Posteriormente, Fabre aborda el caso del indio Miguel de Urbina, quien a causa de la rabia “de yacer/con su mujer y no con el hombre/con el que se comunicaba nefandamente” prende fuego a un Niño Jesús de madera, que se hincha y retuerce de dolor. Con esa venganza simbólica, metafórica, el “retablo de los sodomitas” se apropia del espacio gestual como forma de lacerar un orden para el cual constituyen una amenaza tan mayúscula como para merecer la quema pública. Al convertir al Niño Jesús en “ceniza apagada” y “hielos negros”, Urbina produce una especie de nivelación sacrificial que invierte así sea momentáneamente las rígidas jerarquías de la sociedad colonial.
Este pasaje me recordó a la escena final de My Own Private Idaho, donde los desclasados aúllan, bailan y se abrazan casi primitivamente en el funeral del vagabundo Bob, mientras el ahora respetable personaje de Keanu Reeves escucha solemne la oración funeraria de su padre, como rito de pasaje mediante el cual ahora se convertirá en él, un miembro de la alta sociedad que no tendrá más roces con el submundo homosexual de drogas y desenfreno al que hasta hace poco tiempo tan jovialmente perteneciera.
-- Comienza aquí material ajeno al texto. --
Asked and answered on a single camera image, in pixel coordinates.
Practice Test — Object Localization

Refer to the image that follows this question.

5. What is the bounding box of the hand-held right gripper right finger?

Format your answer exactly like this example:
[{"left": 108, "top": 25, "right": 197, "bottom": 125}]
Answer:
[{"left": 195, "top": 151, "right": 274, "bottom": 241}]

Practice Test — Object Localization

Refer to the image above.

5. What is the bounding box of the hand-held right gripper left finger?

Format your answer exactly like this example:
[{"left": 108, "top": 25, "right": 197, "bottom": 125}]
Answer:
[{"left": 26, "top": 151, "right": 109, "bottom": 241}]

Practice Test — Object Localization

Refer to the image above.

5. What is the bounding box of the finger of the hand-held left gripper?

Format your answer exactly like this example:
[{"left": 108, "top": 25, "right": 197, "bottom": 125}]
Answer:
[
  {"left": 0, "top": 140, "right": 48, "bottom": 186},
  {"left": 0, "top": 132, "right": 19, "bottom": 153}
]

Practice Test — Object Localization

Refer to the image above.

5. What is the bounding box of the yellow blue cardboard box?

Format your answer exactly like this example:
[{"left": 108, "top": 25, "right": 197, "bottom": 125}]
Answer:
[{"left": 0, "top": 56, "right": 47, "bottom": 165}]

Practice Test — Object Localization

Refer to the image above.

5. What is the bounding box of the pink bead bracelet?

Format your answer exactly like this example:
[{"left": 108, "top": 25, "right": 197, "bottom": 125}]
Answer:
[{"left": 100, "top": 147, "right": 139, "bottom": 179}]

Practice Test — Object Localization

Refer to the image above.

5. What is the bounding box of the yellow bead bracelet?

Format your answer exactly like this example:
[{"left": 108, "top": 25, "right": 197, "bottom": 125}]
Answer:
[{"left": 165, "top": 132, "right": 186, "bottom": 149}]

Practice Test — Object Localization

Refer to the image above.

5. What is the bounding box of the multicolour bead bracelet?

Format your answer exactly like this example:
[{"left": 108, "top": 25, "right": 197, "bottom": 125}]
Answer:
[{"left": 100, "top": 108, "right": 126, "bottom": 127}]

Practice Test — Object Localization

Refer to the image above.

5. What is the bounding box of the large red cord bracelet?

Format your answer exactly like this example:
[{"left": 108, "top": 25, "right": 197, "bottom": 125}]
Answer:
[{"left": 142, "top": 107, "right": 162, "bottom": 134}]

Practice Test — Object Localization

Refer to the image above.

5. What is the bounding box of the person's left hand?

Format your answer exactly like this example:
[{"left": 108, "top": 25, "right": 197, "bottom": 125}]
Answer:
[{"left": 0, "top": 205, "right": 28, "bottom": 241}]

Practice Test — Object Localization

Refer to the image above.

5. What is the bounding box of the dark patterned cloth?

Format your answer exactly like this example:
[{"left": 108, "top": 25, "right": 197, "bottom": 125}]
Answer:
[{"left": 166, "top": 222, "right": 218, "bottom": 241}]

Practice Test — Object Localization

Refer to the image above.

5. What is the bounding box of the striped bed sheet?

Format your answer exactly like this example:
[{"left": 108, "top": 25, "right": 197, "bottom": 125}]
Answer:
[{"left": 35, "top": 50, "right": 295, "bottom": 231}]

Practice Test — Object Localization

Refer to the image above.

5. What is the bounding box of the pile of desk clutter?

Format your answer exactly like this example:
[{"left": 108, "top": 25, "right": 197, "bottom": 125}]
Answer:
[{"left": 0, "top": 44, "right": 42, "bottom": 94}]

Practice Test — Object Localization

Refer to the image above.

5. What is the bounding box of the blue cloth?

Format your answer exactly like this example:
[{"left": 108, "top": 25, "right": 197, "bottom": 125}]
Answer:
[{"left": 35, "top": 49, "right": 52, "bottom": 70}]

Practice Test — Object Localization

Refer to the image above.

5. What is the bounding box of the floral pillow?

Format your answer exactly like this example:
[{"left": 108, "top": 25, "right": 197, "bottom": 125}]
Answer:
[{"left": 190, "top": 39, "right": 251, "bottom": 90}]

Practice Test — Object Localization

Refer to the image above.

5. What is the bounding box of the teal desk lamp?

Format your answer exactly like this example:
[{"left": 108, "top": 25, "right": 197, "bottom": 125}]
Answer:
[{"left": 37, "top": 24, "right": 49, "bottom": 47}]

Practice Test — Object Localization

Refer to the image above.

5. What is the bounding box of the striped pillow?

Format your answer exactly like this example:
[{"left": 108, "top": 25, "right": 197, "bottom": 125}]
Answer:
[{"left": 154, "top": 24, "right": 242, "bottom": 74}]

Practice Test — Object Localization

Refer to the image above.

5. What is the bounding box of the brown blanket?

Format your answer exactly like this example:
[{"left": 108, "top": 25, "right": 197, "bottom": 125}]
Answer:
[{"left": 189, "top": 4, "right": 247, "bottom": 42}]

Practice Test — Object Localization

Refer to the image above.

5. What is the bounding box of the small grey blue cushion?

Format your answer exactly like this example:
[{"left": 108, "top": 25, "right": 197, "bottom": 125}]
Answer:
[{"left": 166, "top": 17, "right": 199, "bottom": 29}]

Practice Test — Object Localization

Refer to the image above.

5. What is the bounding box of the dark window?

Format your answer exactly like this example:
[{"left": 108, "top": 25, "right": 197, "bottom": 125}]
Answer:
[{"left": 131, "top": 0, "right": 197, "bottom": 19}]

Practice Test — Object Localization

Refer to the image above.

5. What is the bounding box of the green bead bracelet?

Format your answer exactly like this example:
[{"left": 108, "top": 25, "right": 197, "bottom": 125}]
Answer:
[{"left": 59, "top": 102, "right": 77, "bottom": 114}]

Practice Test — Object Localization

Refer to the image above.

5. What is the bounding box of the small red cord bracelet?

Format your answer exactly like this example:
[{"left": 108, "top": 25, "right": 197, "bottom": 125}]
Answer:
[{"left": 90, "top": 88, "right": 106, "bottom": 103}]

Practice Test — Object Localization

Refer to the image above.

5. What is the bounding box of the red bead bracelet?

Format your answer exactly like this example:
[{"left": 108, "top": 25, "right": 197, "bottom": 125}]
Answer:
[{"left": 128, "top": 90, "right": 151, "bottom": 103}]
Roberto Calasso apunta en Ka que es únicamente a través del gesto y el ritual que se suturan las heridas producto del inevitable conflicto que supone procurar vivir en sociedad. Así que una de las vertientes de la obra de Fabre es la de contemporaneizar los gestos nefandos que ni la rigidez más rígida de los distintos órdenes establecidos han logrado acallar, ni siquiera con la hoguera, y la quema del Niño Jesús adquiere un carácter que trasciende de lejos al simple acto. Y ahí donde De la Vega y Urbina pagaron las sentencias de una justicia que obedecía a otros señores que la actual (como bien sabemos, no menos prejuiciosa ni corrupta que la de otras épocas), Fabre los rescata como agujeros mitológicos que rasgan el velo de las estructuras y narrativas dominantes, que por más que se empeñen en su pretensión de unicidad, siempre se toparán con necios devotos, ya sea de la carne o de los distintos placeres prohibidos, que para muchos son la esencia misma de existir.